2. CEP Camera Per-pixel Coded Exposure: Independent Sampling Points
Implementing the above code scheme relies on the CEP camera's ability to control exposure per pixel. Traditional cameras share exposure timing across all pixels. CEP embeds a 1-bit writable memory within each pixel to determine which of two charge buckets the photoelectrons flow into per sub-frame. At the end of the frame, two buckets are read out as complementary signals. With modulation rates exceeding 39kHz at VGA resolution, the \(16\times158\) exposure table \(\mathbf{C}_{\text{tile}}\) is physically written to the silicon, turning every pixel into an independently programmable spatial-spectral-temporal sampling point.
3. Temporal Alignment + Learned Reconstruction: Bridging Snapshots to Video
Since the 12 LED sub-images correspond to different intervals within a frame, scene motion introduces spectral-spatial aliasing.

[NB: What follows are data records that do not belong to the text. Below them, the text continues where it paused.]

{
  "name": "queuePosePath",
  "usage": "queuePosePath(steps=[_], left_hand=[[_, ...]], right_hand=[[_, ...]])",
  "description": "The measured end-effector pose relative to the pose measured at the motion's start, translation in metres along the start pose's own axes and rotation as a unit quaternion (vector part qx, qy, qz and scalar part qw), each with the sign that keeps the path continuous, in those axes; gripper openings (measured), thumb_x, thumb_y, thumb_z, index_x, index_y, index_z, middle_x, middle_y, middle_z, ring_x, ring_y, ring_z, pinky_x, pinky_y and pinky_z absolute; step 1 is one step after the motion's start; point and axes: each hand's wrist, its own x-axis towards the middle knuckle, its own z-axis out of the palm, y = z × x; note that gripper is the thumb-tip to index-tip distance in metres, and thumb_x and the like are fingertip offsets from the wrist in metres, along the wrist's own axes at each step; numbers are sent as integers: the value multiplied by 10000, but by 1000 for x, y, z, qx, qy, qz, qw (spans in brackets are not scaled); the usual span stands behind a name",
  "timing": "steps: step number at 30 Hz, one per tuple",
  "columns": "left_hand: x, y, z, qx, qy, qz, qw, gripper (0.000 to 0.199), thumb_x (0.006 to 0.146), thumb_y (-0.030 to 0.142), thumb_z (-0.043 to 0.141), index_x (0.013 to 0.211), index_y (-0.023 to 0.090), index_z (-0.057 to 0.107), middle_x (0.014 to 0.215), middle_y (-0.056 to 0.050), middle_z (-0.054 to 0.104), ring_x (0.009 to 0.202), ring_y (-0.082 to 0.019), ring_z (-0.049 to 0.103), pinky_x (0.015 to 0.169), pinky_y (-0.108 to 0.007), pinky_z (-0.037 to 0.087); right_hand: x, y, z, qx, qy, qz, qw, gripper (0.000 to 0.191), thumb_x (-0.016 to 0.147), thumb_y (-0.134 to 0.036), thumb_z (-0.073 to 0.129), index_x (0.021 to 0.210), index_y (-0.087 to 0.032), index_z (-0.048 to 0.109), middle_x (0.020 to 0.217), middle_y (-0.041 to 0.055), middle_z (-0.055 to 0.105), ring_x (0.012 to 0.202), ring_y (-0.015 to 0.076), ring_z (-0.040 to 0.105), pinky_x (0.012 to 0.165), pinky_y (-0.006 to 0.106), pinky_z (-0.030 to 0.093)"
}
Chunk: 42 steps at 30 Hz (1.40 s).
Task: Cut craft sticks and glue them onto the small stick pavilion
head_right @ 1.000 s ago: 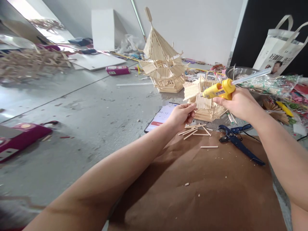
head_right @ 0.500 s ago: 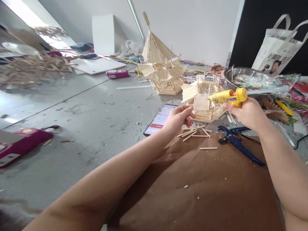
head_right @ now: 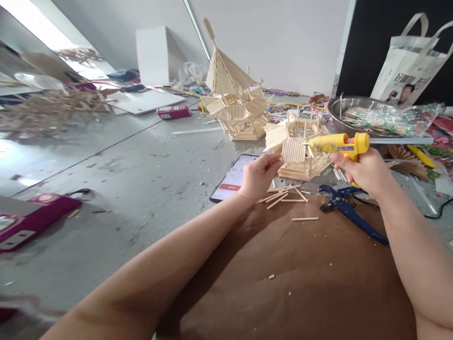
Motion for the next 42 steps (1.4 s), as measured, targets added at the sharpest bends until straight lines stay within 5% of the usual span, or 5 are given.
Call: queuePosePath(steps=[5,10,21,42], left_hand=[[2,-6,-3,126,79,64,987,145,703,298,623,739,179,548,726,-15,571,646,-110,524,590,-230,407],[5,-14,-8,158,105,112,975,389,667,384,654,965,182,507,1051,-93,525,782,-153,547,586,-268,443],[14,-17,-16,160,42,156,974,421,703,384,630,1061,179,544,1151,-105,555,909,-165,577,687,-261,477],[17,-11,-16,170,43,162,971,387,709,445,600,1005,196,593,1042,-90,635,902,-174,587,747,-281,447]], right_hand=[[20,-17,13,106,10,-45,993,296,663,-466,629,732,-179,596,699,35,604,574,114,526,515,265,454],[47,-12,35,175,5,-107,979,290,666,-462,624,834,-226,621,865,17,647,881,158,576,795,296,464],[71,-4,55,143,-22,-89,985,453,638,-619,534,876,-238,589,898,33,640,917,178,580,748,298,482],[72,-2,61,148,-15,-96,984,422,653,-619,528,859,-258,599,885,29,648,831,167,601,687,298,492]])
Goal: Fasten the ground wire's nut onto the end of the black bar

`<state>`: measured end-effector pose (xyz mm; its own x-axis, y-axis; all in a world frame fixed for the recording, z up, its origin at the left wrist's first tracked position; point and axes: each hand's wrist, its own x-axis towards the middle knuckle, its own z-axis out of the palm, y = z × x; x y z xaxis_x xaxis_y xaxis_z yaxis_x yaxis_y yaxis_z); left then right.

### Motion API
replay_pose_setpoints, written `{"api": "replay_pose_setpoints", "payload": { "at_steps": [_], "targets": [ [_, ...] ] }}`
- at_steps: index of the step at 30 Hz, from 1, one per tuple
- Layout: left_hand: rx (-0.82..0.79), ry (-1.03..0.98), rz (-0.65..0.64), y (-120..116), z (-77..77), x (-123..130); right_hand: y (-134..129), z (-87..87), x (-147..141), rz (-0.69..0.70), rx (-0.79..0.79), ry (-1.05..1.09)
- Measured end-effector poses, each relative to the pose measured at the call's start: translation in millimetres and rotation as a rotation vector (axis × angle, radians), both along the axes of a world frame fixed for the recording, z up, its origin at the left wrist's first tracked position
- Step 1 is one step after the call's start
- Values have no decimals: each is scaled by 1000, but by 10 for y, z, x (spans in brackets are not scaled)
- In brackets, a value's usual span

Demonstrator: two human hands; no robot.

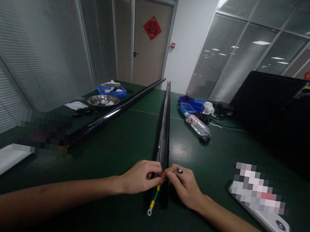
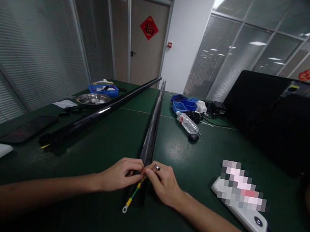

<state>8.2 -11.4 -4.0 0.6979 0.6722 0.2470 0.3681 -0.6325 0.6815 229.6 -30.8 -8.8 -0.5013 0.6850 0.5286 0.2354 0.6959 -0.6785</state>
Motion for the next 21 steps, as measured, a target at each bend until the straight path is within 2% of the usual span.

Lumosaic selects the "lime" LED sub-image as the temporal reference. RIFE estimates motion between adjacent frames of the same LED (chosen for photometric consistency) and warps all sub-images to the reference time. These aligned 12-channel sub-images are processed by a HAN network (10 residual groups, 18 residual blocks, 128 channels) to output 31 channels (400–700nm).
Loss & Training¶
\(\mathcal{L}_1\) loss, Adam optimizer (lr=1e-4), batch size 14 with 2-step gradient accumulation, 50,000 iterations, ~24h on RTX A6000. Data augmentation includes 0–15% Gaussian noise. Dataset: CAVE (32) + KAUST (409) + ARAD (949), resampled to 31 channels (400–700nm, 10nm interval) with an 80/10/10 split.
Key Experimental Results¶
Main Results¶
Simulation Reconstruction Quality (Noiseless)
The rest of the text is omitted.